Have the regulators noticed yet? The Bookseller reported that the European Union's Directorate General for Competition is understood to have approached major UK publishers over an investigation into Most Favoured Nation (MFN) clauses. In Germany just today the trade association the Börsenverein has officially lodged a complaint against Amazon with the German competition authorities, alleging that the giant e-tailer has abused its market power in its negotiations with the publisher Bonnier.
If they plan to act, then they will need to find a new way for dealing with these giant entities that are both creator and chief beneficiary of the worlds they weave. It is no longer enough to have a conversation just about Amazon.
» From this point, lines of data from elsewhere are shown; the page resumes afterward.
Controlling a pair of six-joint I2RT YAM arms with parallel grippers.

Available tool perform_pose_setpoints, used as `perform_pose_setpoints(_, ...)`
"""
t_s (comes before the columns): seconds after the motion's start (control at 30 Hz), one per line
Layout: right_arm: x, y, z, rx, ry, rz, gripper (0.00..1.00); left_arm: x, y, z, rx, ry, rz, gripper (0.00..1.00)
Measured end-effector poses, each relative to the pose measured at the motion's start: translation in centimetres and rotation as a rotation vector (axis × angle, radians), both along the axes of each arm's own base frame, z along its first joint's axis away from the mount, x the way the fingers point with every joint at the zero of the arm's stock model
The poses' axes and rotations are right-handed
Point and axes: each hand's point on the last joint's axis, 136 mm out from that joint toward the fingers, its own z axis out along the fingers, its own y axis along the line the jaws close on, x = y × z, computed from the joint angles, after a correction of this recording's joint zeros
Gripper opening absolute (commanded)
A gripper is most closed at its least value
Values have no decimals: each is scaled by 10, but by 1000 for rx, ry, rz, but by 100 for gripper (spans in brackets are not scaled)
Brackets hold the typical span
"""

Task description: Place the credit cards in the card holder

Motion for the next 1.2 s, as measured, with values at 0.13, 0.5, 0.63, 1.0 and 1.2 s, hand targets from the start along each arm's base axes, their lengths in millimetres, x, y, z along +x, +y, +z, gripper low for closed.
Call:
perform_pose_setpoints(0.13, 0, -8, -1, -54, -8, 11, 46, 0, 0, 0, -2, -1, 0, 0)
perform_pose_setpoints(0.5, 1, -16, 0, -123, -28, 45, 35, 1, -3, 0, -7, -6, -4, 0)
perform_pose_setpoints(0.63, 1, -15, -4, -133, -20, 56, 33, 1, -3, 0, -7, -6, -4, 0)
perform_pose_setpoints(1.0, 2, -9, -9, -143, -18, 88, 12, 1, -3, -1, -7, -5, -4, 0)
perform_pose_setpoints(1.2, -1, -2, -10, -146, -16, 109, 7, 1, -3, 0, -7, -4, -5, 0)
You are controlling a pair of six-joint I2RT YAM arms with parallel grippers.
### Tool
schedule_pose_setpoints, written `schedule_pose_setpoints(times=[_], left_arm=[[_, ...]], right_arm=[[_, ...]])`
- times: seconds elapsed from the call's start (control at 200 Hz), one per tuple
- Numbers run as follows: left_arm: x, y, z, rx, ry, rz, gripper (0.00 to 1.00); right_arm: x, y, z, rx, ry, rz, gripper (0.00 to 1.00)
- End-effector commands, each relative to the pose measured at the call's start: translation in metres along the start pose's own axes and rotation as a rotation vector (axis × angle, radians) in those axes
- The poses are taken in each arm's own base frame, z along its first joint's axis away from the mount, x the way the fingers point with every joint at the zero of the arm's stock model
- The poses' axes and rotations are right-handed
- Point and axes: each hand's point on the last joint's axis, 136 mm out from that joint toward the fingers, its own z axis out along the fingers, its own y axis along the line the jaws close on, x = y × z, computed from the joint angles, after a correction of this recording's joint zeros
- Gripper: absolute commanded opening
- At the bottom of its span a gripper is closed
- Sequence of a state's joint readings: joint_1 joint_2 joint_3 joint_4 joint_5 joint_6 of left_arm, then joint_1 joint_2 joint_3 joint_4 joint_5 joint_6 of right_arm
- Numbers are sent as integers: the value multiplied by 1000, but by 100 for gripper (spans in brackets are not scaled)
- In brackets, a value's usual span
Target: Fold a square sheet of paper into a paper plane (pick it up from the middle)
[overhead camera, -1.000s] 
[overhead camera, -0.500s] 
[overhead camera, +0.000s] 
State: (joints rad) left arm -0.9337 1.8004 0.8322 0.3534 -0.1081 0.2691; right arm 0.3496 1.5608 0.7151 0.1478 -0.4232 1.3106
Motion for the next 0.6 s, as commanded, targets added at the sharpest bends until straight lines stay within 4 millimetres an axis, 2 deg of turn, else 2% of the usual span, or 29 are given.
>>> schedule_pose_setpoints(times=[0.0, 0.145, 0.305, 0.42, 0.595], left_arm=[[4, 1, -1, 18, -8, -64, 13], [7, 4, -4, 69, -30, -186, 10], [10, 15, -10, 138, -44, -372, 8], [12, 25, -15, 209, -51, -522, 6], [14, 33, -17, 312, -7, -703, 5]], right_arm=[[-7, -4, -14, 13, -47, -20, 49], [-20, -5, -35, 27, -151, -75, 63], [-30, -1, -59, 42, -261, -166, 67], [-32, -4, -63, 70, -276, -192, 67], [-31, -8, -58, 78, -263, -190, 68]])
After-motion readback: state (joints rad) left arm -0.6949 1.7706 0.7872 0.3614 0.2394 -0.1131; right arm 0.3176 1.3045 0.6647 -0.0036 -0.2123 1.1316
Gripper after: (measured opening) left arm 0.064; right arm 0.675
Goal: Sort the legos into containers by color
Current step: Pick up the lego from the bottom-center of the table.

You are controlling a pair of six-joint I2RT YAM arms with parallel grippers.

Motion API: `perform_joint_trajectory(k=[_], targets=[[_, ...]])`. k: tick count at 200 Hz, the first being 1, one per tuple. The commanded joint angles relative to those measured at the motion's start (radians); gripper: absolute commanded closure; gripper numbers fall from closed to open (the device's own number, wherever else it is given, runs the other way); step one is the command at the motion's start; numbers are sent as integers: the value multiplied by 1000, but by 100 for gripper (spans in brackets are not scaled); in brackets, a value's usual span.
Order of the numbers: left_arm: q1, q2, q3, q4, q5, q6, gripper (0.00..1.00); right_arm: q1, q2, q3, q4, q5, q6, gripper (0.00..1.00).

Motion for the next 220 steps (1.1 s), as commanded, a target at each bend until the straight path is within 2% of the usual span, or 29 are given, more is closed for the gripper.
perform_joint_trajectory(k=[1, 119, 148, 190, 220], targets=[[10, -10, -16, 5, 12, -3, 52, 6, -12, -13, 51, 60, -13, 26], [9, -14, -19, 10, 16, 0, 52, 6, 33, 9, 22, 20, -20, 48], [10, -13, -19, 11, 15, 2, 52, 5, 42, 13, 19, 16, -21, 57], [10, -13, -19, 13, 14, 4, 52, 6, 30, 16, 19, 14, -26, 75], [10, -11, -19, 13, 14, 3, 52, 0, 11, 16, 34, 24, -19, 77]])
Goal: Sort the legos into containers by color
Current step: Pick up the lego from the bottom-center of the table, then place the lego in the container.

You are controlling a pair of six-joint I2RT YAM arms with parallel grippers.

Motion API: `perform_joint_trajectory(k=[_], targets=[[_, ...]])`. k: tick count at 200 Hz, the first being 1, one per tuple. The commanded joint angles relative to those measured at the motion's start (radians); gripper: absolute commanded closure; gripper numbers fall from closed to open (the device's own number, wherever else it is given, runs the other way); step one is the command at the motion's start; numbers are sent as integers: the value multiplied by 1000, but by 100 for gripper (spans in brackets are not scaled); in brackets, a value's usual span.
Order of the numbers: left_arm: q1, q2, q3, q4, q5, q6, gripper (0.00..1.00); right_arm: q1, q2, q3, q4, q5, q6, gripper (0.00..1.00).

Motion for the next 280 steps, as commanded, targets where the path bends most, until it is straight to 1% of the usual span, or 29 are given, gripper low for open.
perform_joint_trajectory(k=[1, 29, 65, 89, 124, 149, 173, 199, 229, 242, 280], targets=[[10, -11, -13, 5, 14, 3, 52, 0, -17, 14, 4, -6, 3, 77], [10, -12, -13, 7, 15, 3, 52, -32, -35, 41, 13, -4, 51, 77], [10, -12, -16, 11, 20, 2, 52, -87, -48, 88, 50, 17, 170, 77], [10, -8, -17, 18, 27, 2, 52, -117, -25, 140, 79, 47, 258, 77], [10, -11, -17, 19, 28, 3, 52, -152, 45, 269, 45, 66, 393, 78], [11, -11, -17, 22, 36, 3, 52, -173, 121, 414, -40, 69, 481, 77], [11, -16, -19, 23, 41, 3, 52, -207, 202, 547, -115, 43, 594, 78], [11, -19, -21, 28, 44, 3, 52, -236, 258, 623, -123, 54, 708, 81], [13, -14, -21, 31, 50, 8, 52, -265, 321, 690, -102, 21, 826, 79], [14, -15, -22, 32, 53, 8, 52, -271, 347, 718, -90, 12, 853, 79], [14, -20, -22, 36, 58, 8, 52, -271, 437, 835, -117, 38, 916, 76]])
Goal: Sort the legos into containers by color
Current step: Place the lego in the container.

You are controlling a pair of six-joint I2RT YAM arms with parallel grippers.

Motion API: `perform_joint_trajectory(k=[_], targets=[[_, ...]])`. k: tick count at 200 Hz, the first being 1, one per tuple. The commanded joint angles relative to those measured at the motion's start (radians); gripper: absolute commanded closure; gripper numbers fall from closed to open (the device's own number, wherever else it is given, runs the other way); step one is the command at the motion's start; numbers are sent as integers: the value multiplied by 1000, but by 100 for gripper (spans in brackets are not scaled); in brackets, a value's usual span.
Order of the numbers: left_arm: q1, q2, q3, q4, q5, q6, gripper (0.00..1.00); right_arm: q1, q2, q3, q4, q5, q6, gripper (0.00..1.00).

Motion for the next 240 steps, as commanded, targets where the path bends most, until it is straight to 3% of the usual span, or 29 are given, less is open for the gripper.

The context is important, and here the regulators have shown themselves to be wilfully blind.
In her summing up of the Apple collusion trial Judge Denise Cote evoked the two wrongs rule: “Another company’s alleged violation of antitrust laws is not an excuse for engaging in your own violations of law. Nor is suspicion that that may be occurring a defense to the claims litigated at this trial," she said. But as a profile of Cote published in Vanity Fair earlier this year noted: “Nothing the publishers did—delaying the release of e-books, complaining to Amazon, upping their wholesale prices to the company, or, in the case of one house, Hachette, actually going to the Justice Department to gripe—seemed to work.”
For Lepore the problem is not with the tech, but with the people behind it. The cult of disruption, she wrote, has been driven by people who would “convince a generation of people who want to do good and do well, to learn instead remorselessness”.
According to an article on Bloomberg, we should Go Easy on Silicon Valley's Nerds. ”We’re looking for rich, successful people to bash. And Silicon Valley happens to be where the rich, successful people are right now. So we’ve turned on the nerds,” wrote Noah Smith, an assistant professor of finance at Stony Brook University. “When the bespectacled Bill Gates became the world’s richest person, something changed for the better, and I don’t want to go back to the old days.”
The point is well-made.
Except, from where publishing stands, it no-longer feels like the nerds are in control.